Study Highlights GPT-4o’s Mixed Accuracy in Medical Imaging, Cautioning Against Clinical Use Without Further Training
OpenAI’s ChatGPT, powered by the advanced GPT-4o model, has made significant progress since its debut—now boasting capabilities that include processing images. But new research indicates that despite its evolution, GPT-4o still requires substantial refinement before it can be safely integrated into medical imaging tasks.
A study published in Cureus evaluates GPT-4o’s performance in interpreting medical images. Though the model is designed to handle text, image, and audio inputs, researchers aimed to assess how well it can aid radiology practices and improve care accessibility—especially in areas with limited healthcare resources.
While both its text-based interpretation and image recognition skills are remarkable, the latter has been particularly impactful in areas such as diagnosing cancer on histopathology, differentiating between skin lesions, or assessing lung injury,” noted corresponding author Nikoloz Papiashvili, a medical student at Tbilisi State Medical University, along with co-authors. “This impact has led to a focus on the field, further amplified by the shortage of qualified radiologists in underserved communities and the technology’s ability to enable faster decision-making in emergency settings.

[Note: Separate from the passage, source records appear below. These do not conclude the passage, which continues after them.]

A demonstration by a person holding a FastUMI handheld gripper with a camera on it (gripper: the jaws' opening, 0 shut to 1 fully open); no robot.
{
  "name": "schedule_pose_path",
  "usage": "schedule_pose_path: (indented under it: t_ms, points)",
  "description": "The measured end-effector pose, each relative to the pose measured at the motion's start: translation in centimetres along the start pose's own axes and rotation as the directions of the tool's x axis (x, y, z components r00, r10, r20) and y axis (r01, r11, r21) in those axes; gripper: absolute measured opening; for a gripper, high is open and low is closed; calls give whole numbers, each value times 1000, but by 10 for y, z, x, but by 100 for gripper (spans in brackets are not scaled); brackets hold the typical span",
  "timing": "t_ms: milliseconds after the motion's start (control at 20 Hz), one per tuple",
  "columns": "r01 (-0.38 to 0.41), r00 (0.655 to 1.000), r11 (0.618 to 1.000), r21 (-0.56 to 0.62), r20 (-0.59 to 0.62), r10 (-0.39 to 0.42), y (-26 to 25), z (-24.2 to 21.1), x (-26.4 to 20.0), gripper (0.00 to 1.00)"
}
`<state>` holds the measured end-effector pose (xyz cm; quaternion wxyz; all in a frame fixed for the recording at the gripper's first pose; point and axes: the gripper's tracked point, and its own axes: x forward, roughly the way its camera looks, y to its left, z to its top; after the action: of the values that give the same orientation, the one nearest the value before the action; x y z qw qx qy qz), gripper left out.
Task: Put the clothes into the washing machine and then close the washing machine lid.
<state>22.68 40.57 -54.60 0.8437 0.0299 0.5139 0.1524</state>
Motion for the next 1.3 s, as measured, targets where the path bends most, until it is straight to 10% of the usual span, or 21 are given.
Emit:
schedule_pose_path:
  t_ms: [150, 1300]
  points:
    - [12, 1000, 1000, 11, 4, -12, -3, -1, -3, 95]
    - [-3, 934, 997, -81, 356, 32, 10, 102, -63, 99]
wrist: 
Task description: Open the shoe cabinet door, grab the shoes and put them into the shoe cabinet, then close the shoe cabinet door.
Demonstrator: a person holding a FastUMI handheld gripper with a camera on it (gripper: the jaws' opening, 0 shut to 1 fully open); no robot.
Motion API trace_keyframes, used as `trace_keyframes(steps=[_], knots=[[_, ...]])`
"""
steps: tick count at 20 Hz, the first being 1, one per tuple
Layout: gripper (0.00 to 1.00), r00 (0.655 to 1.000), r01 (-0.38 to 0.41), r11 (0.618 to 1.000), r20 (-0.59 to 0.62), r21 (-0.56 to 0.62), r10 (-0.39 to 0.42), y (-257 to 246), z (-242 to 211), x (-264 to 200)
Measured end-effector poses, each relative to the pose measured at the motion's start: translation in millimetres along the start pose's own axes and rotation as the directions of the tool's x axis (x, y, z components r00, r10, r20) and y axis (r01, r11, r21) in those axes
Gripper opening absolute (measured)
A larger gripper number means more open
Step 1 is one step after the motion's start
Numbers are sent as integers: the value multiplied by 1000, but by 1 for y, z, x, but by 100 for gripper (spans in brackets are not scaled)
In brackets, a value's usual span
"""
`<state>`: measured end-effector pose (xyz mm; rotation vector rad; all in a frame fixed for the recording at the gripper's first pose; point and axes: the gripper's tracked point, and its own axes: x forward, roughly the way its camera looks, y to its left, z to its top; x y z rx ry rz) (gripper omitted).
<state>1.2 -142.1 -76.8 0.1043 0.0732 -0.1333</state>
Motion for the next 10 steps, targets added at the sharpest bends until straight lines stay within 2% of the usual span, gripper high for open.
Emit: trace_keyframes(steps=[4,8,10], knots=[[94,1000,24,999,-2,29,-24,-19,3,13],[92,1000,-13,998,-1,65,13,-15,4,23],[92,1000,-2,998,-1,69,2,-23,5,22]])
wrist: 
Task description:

The technology's potential is clear, but the findings suggest its effectiveness in interpreting medical images varies significantly depending on the context and the type of comparison available.
To test GPT-4o, researchers presented the model with 377 imaging cases—including X-rays, CT scans, and MRIs—spanning a variety of organ systems. Each case was accompanied by a standardized prompt, but the model was not supplied with any clinical history or prior scans. A panel of three radiologists then evaluated GPT-4o’s responses using a five-point scale.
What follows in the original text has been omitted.